_What to produce:_
Both the line containing "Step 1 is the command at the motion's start" and the line containing "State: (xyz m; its" belong to the span. Output exactly that span from the listing below, and nothing outside it.
====
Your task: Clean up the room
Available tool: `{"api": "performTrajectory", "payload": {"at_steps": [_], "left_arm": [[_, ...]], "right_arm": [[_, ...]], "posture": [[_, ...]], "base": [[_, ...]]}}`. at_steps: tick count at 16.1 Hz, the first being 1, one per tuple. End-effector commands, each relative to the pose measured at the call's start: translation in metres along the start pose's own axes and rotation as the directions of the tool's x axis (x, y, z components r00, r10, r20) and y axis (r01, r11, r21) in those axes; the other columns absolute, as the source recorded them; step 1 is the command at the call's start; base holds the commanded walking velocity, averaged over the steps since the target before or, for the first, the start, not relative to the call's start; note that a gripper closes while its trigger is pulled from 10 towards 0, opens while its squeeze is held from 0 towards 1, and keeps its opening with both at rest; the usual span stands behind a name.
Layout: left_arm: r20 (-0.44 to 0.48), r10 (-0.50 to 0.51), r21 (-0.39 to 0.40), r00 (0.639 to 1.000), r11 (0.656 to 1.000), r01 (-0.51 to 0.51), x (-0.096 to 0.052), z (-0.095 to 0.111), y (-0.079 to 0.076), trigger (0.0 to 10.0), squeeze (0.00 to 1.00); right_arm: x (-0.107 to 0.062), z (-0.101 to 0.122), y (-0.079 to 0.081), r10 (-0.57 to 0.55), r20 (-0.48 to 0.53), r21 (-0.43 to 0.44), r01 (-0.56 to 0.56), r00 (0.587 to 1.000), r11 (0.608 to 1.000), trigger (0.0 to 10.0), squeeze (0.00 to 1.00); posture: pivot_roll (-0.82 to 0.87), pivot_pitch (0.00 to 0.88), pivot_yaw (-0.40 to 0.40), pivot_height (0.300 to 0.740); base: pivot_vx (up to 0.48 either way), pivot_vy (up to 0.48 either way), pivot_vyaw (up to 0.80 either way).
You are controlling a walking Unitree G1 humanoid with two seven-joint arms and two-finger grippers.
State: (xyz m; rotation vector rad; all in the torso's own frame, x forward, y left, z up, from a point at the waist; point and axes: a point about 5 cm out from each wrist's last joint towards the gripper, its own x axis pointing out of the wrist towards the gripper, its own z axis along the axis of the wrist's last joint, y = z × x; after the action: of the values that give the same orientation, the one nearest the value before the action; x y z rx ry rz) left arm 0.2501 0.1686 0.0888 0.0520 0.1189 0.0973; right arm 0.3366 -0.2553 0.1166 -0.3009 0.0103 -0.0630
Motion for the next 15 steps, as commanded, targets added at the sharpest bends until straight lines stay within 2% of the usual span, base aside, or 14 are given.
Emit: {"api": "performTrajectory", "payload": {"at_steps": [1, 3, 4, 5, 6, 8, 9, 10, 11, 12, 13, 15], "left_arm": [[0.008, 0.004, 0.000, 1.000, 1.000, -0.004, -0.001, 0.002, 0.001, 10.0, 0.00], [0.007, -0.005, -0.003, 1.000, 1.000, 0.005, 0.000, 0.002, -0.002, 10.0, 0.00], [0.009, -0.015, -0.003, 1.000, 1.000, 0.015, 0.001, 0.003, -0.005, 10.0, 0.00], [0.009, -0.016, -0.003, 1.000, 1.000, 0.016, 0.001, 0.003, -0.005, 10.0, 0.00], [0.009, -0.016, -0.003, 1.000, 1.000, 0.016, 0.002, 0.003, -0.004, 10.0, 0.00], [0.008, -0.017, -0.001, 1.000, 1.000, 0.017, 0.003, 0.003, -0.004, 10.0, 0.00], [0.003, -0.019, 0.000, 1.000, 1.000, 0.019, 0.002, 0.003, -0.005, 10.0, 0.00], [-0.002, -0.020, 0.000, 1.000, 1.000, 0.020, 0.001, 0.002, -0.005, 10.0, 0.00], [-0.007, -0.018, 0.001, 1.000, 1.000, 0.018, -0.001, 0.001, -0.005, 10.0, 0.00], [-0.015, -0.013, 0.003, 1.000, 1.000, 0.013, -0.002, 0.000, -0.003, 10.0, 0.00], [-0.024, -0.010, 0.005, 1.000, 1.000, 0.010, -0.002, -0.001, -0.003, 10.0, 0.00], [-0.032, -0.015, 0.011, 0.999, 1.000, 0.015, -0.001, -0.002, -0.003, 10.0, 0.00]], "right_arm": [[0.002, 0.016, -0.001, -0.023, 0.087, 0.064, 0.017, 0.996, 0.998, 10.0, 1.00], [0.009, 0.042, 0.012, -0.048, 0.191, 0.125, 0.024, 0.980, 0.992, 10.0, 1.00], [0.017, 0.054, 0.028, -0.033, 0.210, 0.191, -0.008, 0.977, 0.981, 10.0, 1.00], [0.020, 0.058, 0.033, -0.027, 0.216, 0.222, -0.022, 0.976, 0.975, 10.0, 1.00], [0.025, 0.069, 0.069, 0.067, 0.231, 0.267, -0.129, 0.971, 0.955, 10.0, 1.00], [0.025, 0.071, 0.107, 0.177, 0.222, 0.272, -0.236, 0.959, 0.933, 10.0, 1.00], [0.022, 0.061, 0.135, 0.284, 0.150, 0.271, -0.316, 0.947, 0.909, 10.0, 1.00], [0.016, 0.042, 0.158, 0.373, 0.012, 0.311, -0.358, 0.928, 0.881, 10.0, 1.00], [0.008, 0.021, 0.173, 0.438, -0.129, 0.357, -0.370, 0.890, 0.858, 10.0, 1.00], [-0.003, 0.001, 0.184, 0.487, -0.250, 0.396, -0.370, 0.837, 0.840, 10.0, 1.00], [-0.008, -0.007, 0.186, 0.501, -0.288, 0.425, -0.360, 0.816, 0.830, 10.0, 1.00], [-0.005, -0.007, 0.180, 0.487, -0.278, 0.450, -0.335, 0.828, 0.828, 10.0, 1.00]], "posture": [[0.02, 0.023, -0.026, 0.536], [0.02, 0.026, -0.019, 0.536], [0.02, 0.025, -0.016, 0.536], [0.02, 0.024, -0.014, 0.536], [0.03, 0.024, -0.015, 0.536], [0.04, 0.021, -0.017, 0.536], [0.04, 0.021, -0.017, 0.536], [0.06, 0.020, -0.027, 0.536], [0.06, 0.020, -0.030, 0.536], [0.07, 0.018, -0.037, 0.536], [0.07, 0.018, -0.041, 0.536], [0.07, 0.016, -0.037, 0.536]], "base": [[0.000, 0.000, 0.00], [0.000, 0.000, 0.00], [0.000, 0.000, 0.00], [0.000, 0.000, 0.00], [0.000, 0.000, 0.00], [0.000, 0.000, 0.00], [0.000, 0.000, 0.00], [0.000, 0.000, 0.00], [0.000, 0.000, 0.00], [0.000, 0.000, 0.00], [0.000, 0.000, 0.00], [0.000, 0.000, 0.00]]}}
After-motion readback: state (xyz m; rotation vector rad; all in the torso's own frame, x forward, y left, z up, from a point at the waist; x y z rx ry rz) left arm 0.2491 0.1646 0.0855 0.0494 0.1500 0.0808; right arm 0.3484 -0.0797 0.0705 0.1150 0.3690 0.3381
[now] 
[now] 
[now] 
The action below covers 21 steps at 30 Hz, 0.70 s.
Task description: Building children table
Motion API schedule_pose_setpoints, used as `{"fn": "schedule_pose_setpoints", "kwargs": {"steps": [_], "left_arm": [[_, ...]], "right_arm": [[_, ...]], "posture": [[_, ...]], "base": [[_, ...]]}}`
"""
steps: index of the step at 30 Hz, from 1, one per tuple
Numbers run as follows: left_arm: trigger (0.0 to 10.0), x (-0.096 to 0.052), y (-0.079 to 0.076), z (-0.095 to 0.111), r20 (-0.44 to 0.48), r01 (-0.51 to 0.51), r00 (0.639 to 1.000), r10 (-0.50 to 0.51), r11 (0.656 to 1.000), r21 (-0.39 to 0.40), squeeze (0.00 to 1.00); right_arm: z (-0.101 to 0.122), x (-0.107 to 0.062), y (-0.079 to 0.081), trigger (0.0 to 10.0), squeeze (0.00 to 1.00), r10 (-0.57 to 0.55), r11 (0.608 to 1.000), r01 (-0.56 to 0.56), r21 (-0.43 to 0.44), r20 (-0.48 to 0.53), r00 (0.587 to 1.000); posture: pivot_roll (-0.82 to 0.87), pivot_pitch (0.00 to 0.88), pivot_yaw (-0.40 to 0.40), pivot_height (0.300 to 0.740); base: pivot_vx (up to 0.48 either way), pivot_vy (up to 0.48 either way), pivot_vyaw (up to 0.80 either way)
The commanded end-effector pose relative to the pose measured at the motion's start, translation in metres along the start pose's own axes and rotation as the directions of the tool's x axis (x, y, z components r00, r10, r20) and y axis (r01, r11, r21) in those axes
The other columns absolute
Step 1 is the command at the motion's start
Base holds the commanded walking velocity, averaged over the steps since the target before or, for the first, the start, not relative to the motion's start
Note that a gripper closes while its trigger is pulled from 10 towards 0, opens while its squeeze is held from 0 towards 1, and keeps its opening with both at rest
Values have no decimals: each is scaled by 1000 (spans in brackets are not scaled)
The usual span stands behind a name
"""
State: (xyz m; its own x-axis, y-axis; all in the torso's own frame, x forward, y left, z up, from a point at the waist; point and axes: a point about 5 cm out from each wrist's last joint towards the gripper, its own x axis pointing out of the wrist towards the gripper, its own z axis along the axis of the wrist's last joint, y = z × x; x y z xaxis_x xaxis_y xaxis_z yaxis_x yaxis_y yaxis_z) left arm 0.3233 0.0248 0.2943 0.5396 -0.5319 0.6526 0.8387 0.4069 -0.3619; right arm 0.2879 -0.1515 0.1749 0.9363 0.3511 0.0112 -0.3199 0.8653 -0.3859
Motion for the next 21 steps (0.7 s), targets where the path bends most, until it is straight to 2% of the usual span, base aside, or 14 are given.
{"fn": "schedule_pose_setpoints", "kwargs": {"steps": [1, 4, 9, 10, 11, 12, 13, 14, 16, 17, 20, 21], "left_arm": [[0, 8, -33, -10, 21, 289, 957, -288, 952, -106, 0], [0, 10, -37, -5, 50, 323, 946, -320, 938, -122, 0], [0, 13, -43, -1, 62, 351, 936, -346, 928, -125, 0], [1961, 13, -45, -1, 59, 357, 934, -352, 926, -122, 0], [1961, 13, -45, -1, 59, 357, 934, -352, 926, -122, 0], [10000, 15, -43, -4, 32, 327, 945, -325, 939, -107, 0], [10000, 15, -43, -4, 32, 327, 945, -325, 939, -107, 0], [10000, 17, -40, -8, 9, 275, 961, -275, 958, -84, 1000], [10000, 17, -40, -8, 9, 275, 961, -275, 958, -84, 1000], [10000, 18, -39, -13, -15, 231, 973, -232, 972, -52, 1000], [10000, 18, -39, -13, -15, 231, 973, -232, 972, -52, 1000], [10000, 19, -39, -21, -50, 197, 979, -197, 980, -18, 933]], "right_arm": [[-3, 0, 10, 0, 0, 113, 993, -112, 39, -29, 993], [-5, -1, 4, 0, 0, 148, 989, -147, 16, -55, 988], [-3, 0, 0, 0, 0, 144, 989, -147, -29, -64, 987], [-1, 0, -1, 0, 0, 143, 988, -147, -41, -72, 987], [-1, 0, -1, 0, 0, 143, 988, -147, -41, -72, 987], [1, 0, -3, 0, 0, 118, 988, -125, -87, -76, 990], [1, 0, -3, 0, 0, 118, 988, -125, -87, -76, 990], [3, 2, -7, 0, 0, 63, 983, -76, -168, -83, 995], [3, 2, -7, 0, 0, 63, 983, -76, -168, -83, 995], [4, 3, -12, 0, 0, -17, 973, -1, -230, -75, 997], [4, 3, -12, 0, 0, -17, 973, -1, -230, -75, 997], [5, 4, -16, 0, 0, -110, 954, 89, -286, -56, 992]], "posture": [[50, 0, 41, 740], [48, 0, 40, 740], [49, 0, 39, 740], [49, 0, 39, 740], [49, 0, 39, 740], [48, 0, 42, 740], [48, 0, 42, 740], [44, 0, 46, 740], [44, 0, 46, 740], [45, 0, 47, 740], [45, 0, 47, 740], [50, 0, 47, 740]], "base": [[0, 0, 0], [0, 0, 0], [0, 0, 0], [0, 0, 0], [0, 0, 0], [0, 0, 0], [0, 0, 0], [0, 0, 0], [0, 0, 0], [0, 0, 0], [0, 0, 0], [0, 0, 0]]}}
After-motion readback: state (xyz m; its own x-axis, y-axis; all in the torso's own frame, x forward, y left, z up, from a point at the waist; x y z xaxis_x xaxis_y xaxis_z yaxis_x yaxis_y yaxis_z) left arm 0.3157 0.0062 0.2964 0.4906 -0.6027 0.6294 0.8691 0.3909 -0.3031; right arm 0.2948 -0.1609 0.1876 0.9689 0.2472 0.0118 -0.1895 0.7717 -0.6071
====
_Answer area:_
Step 1 is the command at the motion's start
Base holds the commanded walking velocity, averaged over the steps since the target before or, for the first, the start, not relative to the motion's start
Note that a gripper closes while its trigger is pulled from 10 towards 0, opens while its squeeze is held from 0 towards 1, and keeps its opening with both at rest
Values have no decimals: each is scaled by 1000 (spans in brackets are not scaled)
The usual span stands behind a name
"""
State: (xyz m; its own x-axis, y-axis; all in the torso's own frame, x forward, y left, z up, from a point at the waist; point and axes: a point about 5 cm out from each wrist's last joint towards the gripper, its own x axis pointing out of the wrist towards the gripper, its own z axis along the axis of the wrist's last joint, y = z × x; x y z xaxis_x xaxis_y xaxis_z yaxis_x yaxis_y yaxis_z) left arm 0.3233 0.0248 0.2943 0.5396 -0.5319 0.6526 0.8387 0.4069 -0.3619; right arm 0.2879 -0.1515 0.1749 0.9363 0.3511 0.0112 -0.3199 0.8653 -0.3859

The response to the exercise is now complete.